> _WHAT IS NEEDED_: Below is a listing; restate from it, character for character, the lines beginning at the line holding "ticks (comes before" and ending at the line holding "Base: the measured", both included.
---------------
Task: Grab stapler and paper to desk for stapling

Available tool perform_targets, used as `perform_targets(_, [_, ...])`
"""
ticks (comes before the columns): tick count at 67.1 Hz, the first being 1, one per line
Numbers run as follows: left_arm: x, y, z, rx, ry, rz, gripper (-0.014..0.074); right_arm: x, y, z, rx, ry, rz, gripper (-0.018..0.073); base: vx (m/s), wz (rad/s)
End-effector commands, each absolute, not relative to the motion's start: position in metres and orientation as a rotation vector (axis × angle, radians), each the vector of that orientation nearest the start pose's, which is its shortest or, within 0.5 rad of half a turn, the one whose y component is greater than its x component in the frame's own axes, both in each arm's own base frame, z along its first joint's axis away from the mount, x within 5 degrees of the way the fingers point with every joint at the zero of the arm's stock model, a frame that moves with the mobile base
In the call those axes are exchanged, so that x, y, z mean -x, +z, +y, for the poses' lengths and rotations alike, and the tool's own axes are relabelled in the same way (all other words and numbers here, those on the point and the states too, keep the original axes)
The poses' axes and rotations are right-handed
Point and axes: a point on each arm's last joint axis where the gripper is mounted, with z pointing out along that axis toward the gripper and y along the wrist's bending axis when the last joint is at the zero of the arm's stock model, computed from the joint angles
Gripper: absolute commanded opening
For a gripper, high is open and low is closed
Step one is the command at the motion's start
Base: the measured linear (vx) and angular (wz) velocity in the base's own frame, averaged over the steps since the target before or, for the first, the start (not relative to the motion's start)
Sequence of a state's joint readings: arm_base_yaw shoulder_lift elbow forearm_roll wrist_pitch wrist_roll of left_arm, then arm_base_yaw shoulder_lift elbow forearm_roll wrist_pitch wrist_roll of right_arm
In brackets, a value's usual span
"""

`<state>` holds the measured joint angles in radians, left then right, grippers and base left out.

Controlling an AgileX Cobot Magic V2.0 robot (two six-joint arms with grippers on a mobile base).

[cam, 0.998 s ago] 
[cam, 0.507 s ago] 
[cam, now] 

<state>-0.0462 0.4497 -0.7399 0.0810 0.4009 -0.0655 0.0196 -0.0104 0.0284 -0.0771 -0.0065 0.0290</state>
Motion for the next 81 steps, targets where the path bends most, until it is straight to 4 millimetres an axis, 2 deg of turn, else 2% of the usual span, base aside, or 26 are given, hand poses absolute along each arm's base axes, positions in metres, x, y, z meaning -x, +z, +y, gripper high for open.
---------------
> _YOUR SOLUTION_:
ticks (comes before the columns): tick count at 67.1 Hz, the first being 1, one per line
Numbers run as follows: left_arm: x, y, z, rx, ry, rz, gripper (-0.014..0.074); right_arm: x, y, z, rx, ry, rz, gripper (-0.018..0.073); base: vx (m/s), wz (rad/s)
End-effector commands, each absolute, not relative to the motion's start: position in metres and orientation as a rotation vector (axis × angle, radians), each the vector of that orientation nearest the start pose's, which is its shortest or, within 0.5 rad of half a turn, the one whose y component is greater than its x component in the frame's own axes, both in each arm's own base frame, z along its first joint's axis away from the mount, x within 5 degrees of the way the fingers point with every joint at the zero of the arm's stock model, a frame that moves with the mobile base
In the call those axes are exchanged, so that x, y, z mean -x, +z, +y, for the poses' lengths and rotations alike, and the tool's own axes are relabelled in the same way (all other words and numbers here, those on the point and the states too, keep the original axes)
The poses' axes and rotations are right-handed
Point and axes: a point on each arm's last joint axis where the gripper is mounted, with z pointing out along that axis toward the gripper and y along the wrist's bending axis when the last joint is at the zero of the arm's stock model, computed from the joint angles
Gripper: absolute commanded opening
For a gripper, high is open and low is closed
Step one is the command at the motion's start
Base: the measured linear (vx) and angular (wz) velocity in the base's own frame, averaged over the steps since the target before or, for the first, the start (not relative to the motion's start)

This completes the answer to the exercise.